All alarms exist for a reason, but in many offshore assets too many alarms can be worse than too few. Amor Group’s Brendon Glass explains why.
In today’s automated plants or platforms, thousands of alarms have been configured into the control system. Each alarm is intended to represent an abnormal situation requiring attention. However, an unintended consequence is the large number of nuisance alarms that exist, causing frustration and anxiety for the operator.
Alarm management is therefore becoming an increasing priority. Indeed in the UK, the Health & Safety Executive has identified alarms as one of its top ten concerns. Incident investigations reveal that floods of alarms from automatic systems distract the operator from dealing with a problem, increase stress and conceal important new information against a deluge of low-value, repeat or consequential warnings.
Poor human machine interface (HMI) design and poor alarm prioritization are issues that significantly hinder an operator’s ability to respond effectively in order to handle process upsets. It is estimated that even operators of small plants can lose up to $100 million per year to upsets and shutdowns. Restoring the effectiveness of alarm systems has to be a priority so that plants and assets can be operated safely and cost-efficiently.
Asset managers need to understand the alarms issue and how significant improvements can be achieved within reasonable time and cost constraints.
Modern highly automated systems are efficient, reliable and generally safe. Most of the time, the operator has little to do but monitor the overall situation and respond to the occasional minor alarm. However, when something more significant does happen, boredom can turn to panic rapidly. Often this transition is accompanied by a barrage of bells, klaxons, bleepers and flashing lights. Suddenly an operator is presented with more than anyone can process and act upon in the time available. It has become widely accepted that a sustained rate of about two alarms per minute is as much as process operators can handle, with four or five per minute perhaps being acceptable but only for a short period.
Excessive alarms have two consequences.
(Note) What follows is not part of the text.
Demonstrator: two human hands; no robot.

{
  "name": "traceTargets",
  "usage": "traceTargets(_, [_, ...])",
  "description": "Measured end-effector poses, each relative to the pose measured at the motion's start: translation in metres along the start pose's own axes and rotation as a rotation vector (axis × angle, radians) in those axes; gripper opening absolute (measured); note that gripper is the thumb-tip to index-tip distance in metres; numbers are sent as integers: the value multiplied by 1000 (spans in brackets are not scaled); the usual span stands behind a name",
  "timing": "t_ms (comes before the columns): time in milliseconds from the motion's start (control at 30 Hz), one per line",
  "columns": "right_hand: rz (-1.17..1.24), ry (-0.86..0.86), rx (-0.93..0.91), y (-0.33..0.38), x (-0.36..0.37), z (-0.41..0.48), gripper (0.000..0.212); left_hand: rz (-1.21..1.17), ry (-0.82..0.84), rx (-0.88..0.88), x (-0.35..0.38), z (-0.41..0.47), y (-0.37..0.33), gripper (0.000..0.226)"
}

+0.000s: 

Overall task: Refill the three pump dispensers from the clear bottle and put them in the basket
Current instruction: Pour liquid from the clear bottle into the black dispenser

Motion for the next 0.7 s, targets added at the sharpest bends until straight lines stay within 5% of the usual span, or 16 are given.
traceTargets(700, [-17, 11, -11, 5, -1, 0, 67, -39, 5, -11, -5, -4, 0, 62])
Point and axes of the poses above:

First, the higher the alarm rate, the lower the probability of an operator noticing it and responding effectively. The second is more subtle and potentially more dangerous. Humans are not particularly good at vigilance tasks – hence the need for alarms in the first place. As the first few alarms sound, the human operator moves quickly from vigilance mode through analysis to action. Evidence supports the fact that once into action mode, people rarely re-evaluate their initial analysis, even if subsequent information clearly indicates that the initial analysis is wrong.
Once into action, there is a powerful human tendency to confirm rather than hypothesis and this bias may be more prominent under stress.
Alarm systems commonly suffer from three major problems.
Standing alarms can obscure other more important information. These are alarms that remain active even though the asset is operating normally, in effect a disabled alarm. They are usually caused by instrument faults, inappropriate alarm limit settings and out-of-service equipment. If asset conditions change, they cannot alarm again.
These alarms are relatively easy to deal with – instrument faults can be fixed, limits can be adjusted and logic can be devised to suppress alarms on out of service equipment. This should however be part of a process of continuous improvement and not a one-off exercise.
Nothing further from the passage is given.